=== Task goal ===
Each line of the data must be given back verbatim, with pictures removed.

=== Information provided ===
□ □ □

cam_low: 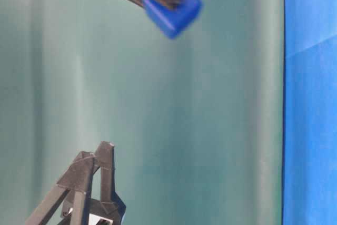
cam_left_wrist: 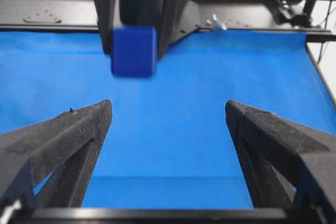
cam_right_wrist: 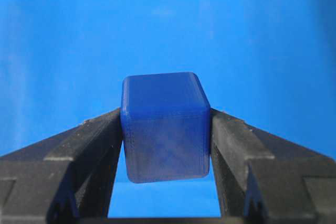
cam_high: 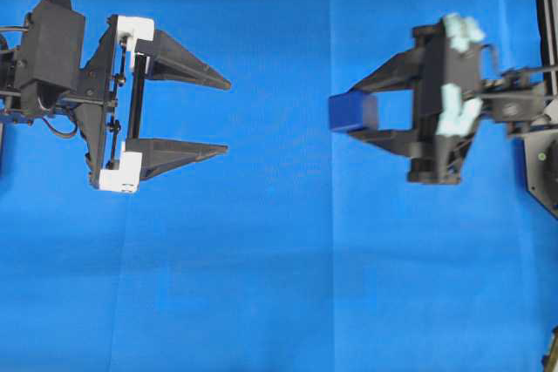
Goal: Handover the blue block to the right arm after grasping it with the left arm, then place it in the designated position.
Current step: 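Move the right gripper left and lower the cube to the table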
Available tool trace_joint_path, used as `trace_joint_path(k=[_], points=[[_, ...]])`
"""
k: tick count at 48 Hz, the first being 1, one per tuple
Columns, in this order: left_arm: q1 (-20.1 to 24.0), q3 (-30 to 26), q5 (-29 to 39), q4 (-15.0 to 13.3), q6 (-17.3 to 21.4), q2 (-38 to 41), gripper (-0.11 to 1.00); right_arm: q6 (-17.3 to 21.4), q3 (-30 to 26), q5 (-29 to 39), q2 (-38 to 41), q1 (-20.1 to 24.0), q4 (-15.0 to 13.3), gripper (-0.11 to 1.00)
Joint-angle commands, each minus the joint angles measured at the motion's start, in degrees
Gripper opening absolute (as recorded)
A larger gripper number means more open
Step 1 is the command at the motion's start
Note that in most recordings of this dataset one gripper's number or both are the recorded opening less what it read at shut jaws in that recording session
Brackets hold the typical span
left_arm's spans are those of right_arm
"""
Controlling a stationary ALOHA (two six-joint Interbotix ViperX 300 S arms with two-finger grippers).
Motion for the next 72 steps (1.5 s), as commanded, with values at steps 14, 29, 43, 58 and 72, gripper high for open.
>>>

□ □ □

=== Task solution ===
cam_low: 
cam_left_wrist: 
cam_right_wrist: 
cam_high: 
Goal: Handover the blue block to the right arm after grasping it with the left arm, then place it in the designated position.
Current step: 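Move the right gripper left and lower the cube to the table
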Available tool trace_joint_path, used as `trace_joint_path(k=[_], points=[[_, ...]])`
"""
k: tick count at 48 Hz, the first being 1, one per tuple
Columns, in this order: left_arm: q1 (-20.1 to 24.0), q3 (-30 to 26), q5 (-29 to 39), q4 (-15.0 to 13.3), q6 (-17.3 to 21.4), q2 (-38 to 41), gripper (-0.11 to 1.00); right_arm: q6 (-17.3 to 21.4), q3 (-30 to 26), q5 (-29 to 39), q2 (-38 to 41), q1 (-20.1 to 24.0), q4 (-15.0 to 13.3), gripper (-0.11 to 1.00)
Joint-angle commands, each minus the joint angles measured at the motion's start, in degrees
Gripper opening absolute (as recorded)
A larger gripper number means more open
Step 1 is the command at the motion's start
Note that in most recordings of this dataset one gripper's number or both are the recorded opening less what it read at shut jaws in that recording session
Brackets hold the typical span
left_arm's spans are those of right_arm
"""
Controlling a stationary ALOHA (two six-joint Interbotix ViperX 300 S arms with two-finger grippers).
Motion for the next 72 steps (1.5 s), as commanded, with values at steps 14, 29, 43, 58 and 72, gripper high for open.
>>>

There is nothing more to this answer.